After 2015, Ching maintained a low public profile following the issuance of an Interpol Red Notice at the request of Chinese authorities, a period during which his business activities were also affected. The notice was withdrawn in 2018, after which he gradually reappeared in public. In 2021, Ching opened the Versante, a boutique hotel with 100 rooms, as part of the International Trade Centre in Richmond. In January 2024, foreclosure proceedings were initiated against the hotel in relation to a loan agreement entered into in 2021, and the Supreme Court of British Columbia granted the foreclosure on 29 February 2024. In March 2025, the court placed the hotel, Ching's flagship asset, and its parent company, International Trade Centre Properties Ltd., under receivership, appointing Deloitte Restructuring Inc. as receiver, citing mounting debt, cash-flow constraints, and concerns over potential asset transfers among related entities controlled by Ching. The hotel was sold through a court-supervised process in October 2025, following competitive bidding, at a price of CAD 51.5 million, below the outstanding debt.

== Controversy ==
Throughout the 1990s, while his father Cheng Weigao served as Communist Party Secretary of Hebei province, Ching was reported to have lived a lavish lifestyle financed through a network of businesses established under his father's political patronage. The Chinese government alleged that he had created more than thirty companies with little or no capital investment, amassing assets valued at hundreds of millions of yuan.

In 1996, Ching obtained Canadian permanent residency through the immigrant-investor program. After the arrest of Li Zhen, Cheng's former secretary and Ching's business associate, Ching left China for Canada in 2000, shortly before the Hebei provincial procuratorate issued a warrant for his arrest. In August 2003, as a result of a sweeping corruption scandal across Hebei, Cheng Weigao was expelled from the Communist Party and removed from his ministerial-level post, though he was allowed to retire with vice-ministerial rank. In 2006, the Central Commission for Discipline Inspection concluded that there was insufficient evidence to pursue criminal charges against Cheng.

When Cheng Weigao died in 2010, Ching's wife and daughters returned to China for the funeral, but Ching did not because of the outstanding warrant. He attended the memorial remotely via a laptop held by one of his daughters. After Cheng's death, Ching's mother, Zhang Peifei, continued writing to the central government and relevant departments seeking to have the warrant lifted, without success.

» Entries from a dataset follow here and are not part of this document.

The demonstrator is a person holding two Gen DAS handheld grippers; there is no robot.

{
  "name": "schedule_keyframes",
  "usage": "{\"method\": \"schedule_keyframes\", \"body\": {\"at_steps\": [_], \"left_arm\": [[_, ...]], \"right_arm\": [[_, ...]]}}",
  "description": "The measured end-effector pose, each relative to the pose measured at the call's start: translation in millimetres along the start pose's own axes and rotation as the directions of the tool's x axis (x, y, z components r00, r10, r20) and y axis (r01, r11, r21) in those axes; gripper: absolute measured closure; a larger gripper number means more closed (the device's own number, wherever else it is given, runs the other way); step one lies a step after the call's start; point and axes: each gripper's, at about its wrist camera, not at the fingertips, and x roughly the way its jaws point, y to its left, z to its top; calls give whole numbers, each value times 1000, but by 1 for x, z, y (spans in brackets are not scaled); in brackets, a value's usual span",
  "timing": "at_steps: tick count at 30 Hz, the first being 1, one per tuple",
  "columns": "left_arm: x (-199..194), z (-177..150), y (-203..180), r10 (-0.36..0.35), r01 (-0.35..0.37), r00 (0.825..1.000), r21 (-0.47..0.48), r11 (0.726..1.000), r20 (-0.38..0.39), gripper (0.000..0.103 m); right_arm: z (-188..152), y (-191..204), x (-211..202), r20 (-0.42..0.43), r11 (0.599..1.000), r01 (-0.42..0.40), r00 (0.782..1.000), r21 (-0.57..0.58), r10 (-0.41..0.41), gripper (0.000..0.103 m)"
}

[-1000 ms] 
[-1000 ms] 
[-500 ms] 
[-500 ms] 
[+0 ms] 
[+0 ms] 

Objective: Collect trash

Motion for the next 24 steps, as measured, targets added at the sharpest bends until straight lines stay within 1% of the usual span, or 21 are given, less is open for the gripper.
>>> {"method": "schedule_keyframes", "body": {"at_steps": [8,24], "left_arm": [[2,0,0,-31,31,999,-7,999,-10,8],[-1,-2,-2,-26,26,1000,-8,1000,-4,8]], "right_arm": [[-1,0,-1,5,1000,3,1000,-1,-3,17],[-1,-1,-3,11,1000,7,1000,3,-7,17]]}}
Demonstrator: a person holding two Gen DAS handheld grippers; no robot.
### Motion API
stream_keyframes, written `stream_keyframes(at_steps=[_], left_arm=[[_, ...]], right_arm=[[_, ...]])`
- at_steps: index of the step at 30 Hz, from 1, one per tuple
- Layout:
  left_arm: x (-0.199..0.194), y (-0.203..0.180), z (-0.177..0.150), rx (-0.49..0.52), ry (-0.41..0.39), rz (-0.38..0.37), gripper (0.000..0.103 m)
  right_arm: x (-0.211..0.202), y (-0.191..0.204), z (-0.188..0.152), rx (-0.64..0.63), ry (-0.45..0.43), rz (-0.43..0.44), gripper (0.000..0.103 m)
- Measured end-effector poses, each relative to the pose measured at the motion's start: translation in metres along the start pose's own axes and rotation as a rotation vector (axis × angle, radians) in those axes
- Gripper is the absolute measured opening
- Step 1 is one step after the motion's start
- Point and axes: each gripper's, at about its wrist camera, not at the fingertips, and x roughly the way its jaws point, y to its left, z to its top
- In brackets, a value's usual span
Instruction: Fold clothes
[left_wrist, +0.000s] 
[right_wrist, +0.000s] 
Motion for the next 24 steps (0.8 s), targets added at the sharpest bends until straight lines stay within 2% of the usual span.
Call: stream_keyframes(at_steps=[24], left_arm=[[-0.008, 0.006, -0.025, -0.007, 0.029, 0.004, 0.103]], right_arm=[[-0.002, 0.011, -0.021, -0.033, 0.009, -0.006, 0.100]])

Ching denied all allegations by China, claiming that his father and him were the targets of political persecution. He twice applied for Canadian citizenship, in 2001 and 2004, but withdrew his second application in 2009 after years of delay. He applied for refugee status in 2012 but the claim was denied in 2014. Ching then filed a C$1.75 million lawsuit against the Canadian government, alleging conspiracy and unfair treatment. In July 2015, Federal Court Justice Yvan Roy ordered the Immigration and Refugee Board to reconsider Ching's case, ruling that the board had relied too heavily on unsubstantiated findings from Chinese courts. In 2018, Interpol removed Ching's name from its list of wanted fugitives, stating that the information provided by China did not comply with its policies.

Ching filed a defamation lawsuit against the South China Morning Post and reporter Ian Young over their 2015 coverage of his case, which cited a later retracted Canadian immigration-department statement referring to Ching as a "criminal" and "fraudster." In 2020, a Canadian tribunal held that the Chinese allegations against Ching had not been proven. The defamation lawsuit was settled later that year, with Ching and SCMP jointly donating $50,000 to the Richmond Hospital Foundation. After nearly twenty years of legal proceedings, Ching was granted Canadian citizenship in December 2020.